DORI MONSON

‘Brown bag’ and ‘citizen’ too offensive for use in Seattle

Aug 1, 2013, 10:10 AM | Updated: 1:57 pm

Public information officers for the City of Seattle have been advised they might want to avoid usin...

Public information officers for the City of Seattle have been advised they might want to avoid using the terms "brown bag" and "citizen" because some find these words offensive. Dori Monson wonders why? (MyNorthwest.com/Jamie Skorheim)

(MyNorthwest.com/Jamie Skorheim)

Public information officers for the City of Seattle have been advised they might want to avoid using the terms “brown bag” and “citizen” because some find these words offensive.

KIRO Radio’s Dori Monson couldn’t figure out why these words were being targeted so he asked the man that drafted the memo to the city’s PIO’s for an explanation.

Elliott Bronstein, with the Office for Civil Rights, began by addressing the offensiveness of “brown bag.”

“For a lot of particularly African American community members, the phrase brown bag does bring up associations with the past when a brown bag was actually used, I understand, to determine if people’s skin color was light enough to allow admission to an event or to come into a party that was being held in a private home.”

Dori, who considers himself a pretty historically and culturally aware person, said he’s never heard of this practice or association and wonders how many others have.

Bronstein also hadn’t heard of it until recently, but as a white man, he said there are likely a lot of aspects to African American culture he wasn’t aware of growing up.

Next, Bronstein had to clue Dori into why “citizen” should be avoided.

“A lot of people who live in Seattle aren’t citizens, but they are residents,” said Bronstein. “They are legal residents of the United States and they are residents of Seattle. They pay taxes and if we use a term like citizens in common use, then it doesn’t include a lot of folks.”

While there may have been complaints about the phrasing, Dori thinks they likely came from people who are too easily offended, and questions the city trying to accommodate all the concerns of this small percentage of people.

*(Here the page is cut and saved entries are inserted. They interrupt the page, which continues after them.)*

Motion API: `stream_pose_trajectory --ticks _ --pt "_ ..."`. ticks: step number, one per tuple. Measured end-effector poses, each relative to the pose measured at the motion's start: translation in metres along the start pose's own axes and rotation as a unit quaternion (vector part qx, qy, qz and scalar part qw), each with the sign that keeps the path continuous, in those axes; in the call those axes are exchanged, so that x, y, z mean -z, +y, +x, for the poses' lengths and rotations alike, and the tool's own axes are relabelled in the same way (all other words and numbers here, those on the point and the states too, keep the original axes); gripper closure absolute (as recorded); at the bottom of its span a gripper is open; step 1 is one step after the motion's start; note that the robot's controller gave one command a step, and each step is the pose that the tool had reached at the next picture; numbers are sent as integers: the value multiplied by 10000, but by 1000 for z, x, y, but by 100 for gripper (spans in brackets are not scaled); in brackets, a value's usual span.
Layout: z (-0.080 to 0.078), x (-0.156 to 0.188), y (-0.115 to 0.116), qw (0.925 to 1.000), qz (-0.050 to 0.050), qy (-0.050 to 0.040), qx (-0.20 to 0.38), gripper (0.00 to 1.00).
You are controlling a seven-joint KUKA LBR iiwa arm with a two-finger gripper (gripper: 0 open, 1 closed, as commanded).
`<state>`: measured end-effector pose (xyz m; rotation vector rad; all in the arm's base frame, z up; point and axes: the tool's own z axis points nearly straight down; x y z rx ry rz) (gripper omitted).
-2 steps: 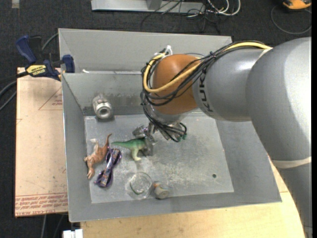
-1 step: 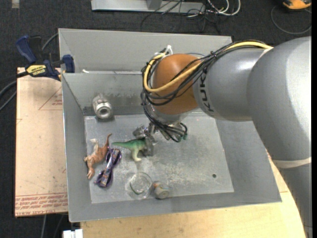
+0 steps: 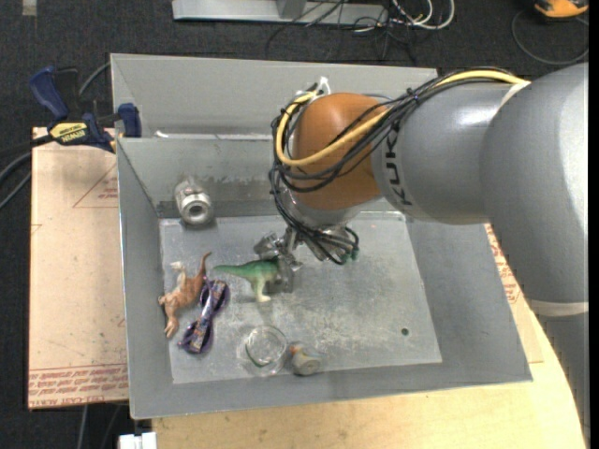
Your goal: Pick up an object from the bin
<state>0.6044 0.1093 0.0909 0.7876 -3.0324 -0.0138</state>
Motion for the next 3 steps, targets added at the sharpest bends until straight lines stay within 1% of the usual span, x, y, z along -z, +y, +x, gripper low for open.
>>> stream_pose_trajectory --ticks 1,2,3 --pt "-2 31 0 10000 16 -44 1 100" --pt "-3 48 0 10000 21 -62 -2 100" --pt "-3 54 0 10000 18 -58 -1 100"
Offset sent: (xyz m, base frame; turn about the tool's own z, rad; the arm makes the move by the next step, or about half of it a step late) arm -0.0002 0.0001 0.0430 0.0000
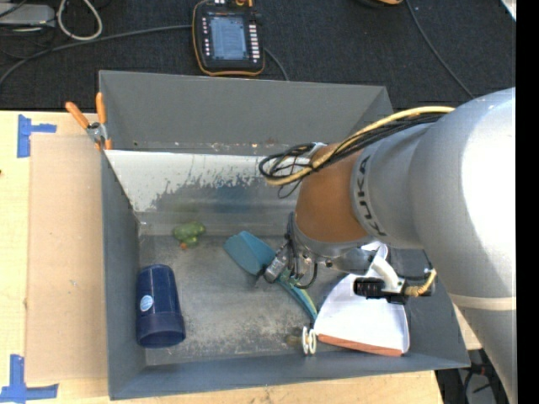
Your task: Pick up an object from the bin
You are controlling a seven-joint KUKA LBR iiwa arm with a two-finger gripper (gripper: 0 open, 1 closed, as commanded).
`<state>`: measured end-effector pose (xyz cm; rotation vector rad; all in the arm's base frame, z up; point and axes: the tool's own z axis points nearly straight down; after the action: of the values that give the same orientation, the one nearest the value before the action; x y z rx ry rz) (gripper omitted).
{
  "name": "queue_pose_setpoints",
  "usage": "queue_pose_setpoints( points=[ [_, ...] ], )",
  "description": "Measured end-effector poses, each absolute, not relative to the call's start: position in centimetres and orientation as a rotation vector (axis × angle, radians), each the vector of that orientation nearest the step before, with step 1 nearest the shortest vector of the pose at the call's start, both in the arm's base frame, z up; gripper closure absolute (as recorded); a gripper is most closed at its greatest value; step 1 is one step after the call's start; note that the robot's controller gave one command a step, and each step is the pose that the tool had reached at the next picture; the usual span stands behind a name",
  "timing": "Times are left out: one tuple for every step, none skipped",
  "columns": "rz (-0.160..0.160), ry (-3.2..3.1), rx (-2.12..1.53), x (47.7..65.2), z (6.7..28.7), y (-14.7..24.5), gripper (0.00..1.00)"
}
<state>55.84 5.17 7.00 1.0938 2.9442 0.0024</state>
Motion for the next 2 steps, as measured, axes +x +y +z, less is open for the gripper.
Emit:
queue_pose_setpoints(
  points=[
    [0.002,2.947,1.093,55.8,7.7,5.2,1.00],
    [0.003,2.947,1.092,55.8,8.8,5.2,1.00]
  ],
)
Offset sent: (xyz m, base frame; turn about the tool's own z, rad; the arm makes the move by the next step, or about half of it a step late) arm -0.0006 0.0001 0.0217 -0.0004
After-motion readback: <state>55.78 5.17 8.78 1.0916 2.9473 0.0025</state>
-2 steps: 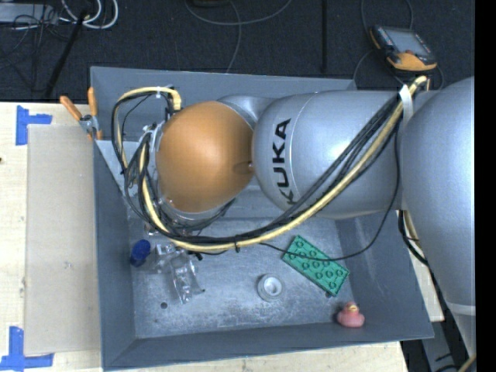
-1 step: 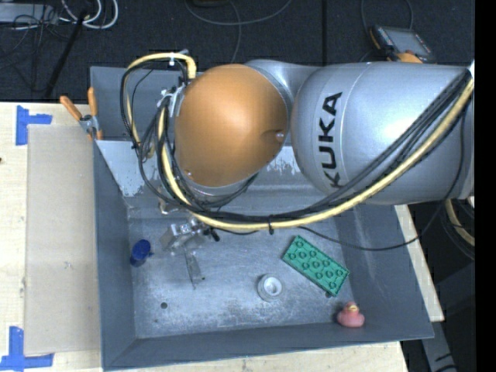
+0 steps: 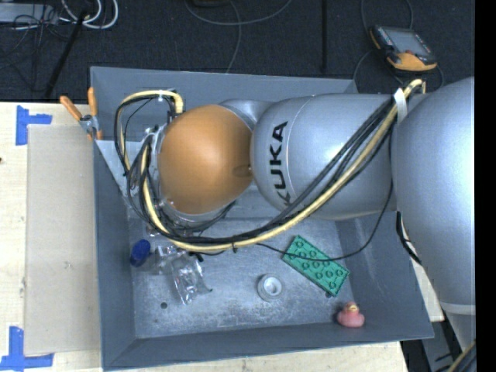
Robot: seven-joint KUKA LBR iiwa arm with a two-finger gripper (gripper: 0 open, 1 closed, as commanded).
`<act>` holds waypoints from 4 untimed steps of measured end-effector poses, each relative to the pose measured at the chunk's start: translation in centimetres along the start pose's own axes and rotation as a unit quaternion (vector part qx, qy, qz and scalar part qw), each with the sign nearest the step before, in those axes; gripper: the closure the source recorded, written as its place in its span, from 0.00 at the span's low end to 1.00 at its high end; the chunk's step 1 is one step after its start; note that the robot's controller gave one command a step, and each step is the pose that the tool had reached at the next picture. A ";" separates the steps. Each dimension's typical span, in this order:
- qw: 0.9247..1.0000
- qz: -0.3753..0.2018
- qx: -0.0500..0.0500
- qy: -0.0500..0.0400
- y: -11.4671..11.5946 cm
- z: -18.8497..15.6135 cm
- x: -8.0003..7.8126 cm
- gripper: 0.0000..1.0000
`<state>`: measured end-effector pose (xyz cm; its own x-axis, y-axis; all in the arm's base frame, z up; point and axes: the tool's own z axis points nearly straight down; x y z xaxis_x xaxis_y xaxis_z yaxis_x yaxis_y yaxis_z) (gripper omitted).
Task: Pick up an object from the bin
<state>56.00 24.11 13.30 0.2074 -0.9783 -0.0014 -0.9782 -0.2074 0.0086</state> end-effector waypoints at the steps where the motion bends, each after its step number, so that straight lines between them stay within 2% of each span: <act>1: 1.000 -0.010 0.008 -0.001 0.5 -8.1 0.2 1.00; 2: 0.993 0.116 0.003 -0.001 -4.0 -0.7 1.1 1.00; 3: 0.995 0.103 0.009 -0.002 -2.8 -9.1 0.7 1.00; 4: 1.000 -0.031 0.003 0.000 -3.1 -6.7 3.6 1.00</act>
Offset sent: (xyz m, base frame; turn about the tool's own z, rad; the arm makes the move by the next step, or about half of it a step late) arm -0.0051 -0.0047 0.0765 -0.0215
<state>59.87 21.28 19.95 0.2669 -0.9637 -0.0013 -0.9637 -0.2669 0.0027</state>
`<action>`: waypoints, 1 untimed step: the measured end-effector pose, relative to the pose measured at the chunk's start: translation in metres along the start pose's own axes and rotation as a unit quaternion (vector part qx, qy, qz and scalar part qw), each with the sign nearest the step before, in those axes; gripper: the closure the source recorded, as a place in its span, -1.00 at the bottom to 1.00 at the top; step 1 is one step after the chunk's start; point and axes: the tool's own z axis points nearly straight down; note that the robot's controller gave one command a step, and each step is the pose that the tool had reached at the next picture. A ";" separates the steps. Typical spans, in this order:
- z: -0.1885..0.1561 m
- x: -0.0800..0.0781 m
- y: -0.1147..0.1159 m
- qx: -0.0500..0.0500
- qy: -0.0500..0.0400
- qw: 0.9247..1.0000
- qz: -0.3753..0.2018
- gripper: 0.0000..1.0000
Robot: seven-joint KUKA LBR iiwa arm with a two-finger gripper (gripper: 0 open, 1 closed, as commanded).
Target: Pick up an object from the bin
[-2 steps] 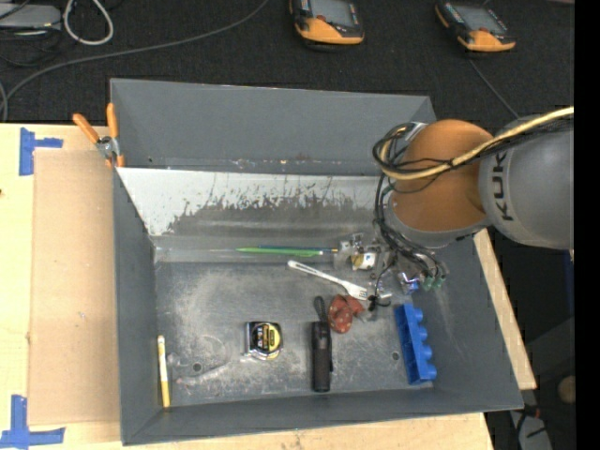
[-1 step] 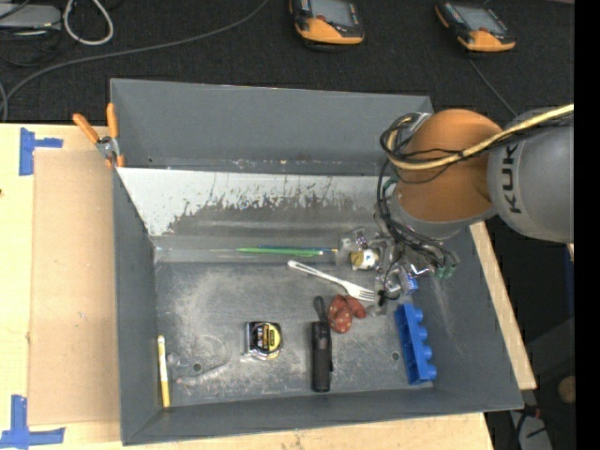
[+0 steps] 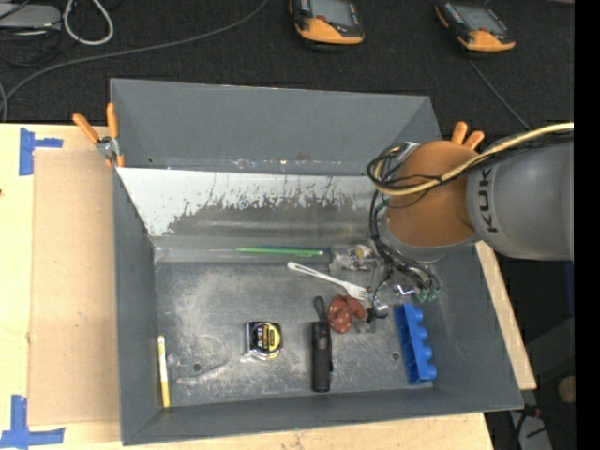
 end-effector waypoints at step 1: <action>-0.004 0.001 0.012 0.002 -0.005 0.993 -0.116 1.00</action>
Offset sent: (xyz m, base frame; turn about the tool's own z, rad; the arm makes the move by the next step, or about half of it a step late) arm 0.0000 0.0000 0.0000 0.0000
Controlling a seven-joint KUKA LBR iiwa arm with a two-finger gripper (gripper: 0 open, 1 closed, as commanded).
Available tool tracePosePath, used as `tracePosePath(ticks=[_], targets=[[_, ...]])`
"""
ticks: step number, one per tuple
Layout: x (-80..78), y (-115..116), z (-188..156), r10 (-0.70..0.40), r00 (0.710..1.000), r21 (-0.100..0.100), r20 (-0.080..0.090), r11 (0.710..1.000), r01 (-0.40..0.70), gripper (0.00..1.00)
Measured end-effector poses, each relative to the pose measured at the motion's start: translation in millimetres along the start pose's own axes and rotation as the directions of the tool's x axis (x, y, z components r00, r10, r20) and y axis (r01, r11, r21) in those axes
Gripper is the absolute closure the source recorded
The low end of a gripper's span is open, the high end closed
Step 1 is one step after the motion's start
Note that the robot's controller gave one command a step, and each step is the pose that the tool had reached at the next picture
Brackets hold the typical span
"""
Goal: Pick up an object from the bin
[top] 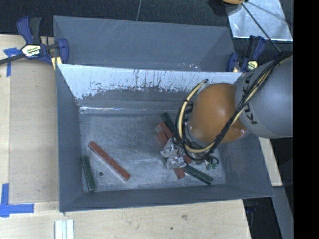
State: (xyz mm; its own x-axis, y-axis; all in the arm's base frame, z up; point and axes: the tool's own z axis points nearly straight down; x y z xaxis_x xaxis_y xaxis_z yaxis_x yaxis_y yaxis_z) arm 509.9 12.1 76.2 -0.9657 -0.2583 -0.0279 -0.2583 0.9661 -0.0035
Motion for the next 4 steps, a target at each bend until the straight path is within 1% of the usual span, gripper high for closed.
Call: tracePosePath(ticks=[1,2,3,4], targets=[[1.6,-7.1,-40.5,0.007,0.999,-0.005,-0.031,1.0,-0.007,1.0],[-0.2,-13.4,-75.6,0.049,0.999,-0.001,-0.021,0.999,-0.049,1.0],[9.0,-14.8,-117.4,0.026,0.999,-0.004,-0.032,1.0,-0.026,1.0],[11.1,-10.0,-61.6,-0.006,1.0,-0.005,-0.031,1.0,0.006,0.0]])
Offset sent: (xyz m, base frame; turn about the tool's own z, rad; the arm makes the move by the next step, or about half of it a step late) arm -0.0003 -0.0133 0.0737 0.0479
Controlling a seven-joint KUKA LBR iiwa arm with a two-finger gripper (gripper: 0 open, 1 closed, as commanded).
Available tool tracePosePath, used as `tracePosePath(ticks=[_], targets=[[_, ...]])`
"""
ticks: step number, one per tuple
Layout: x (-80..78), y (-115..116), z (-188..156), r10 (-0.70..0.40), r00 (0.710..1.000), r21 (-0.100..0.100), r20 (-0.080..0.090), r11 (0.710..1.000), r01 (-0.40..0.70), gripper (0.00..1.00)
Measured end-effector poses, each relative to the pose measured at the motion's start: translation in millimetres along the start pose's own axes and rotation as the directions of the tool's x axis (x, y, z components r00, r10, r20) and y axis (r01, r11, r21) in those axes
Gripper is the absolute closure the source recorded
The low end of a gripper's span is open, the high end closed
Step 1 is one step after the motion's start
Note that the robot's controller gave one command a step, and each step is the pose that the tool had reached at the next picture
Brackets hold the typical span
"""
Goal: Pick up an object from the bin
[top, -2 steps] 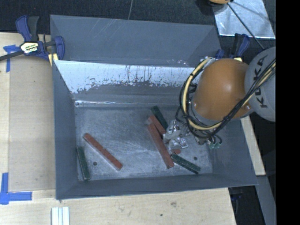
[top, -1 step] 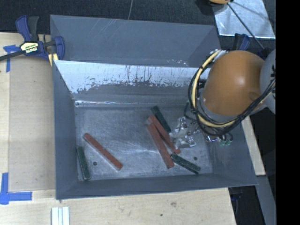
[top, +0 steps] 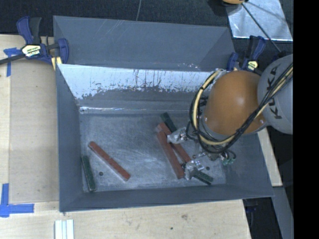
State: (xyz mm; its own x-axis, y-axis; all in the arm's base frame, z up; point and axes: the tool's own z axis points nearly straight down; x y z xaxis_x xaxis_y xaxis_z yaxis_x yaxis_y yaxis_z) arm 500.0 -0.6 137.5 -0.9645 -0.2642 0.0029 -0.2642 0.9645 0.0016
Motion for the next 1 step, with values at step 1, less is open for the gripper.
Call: tracePosePath(ticks=[1], targets=[[-0.7,-0.3,-2.9,0.001,1.0,0.001,0.005,1.0,-0.001,0.0]])
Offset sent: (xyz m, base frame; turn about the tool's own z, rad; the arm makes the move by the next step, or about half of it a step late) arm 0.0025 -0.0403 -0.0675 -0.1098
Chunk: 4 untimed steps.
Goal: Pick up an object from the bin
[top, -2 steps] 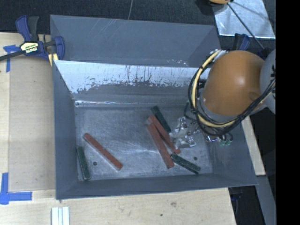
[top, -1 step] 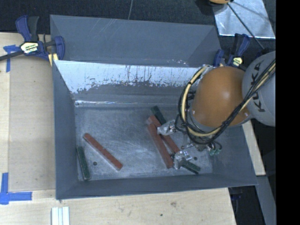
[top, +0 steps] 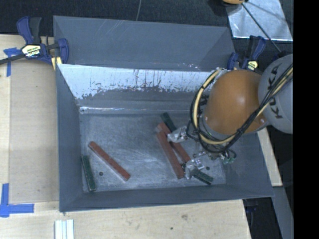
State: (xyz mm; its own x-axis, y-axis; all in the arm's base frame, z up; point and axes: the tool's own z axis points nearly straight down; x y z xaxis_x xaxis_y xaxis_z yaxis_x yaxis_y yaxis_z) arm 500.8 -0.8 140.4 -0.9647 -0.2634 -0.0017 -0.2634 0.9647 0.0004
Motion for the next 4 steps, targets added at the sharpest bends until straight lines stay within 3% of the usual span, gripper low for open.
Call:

“I just think that this obsession with sanitizing our language for the easily offended is a silly pursuit,” said Dori. “This comes closely on the heels of a law that was just implemented, I believe this last weekend, where we’re changing manhole covers to person-hole covers and we can’t call a fireman a fireman anymore. There just seems to be this steady trend in our region for doing this to language.”

But Bronstein pointed out language is always changing and it’s part of the city’s job to keep up with the realities of a very diverse city.

“We change our language constantly. The very words and phrases you’re using to talk to me now is not the way either of us would have spoken when we were in our 20’s back in the 1970’s,” said Bronstein. “I would say in a community as large as ours in Seattle, we’re talking about a community of African American, white, Latino, and Asian people who all have a stake in using language that doesn’t bug other people.”

Even after the explanation, to Dori – and he thinks the majority of other people – a brown bag remained just a brown bag.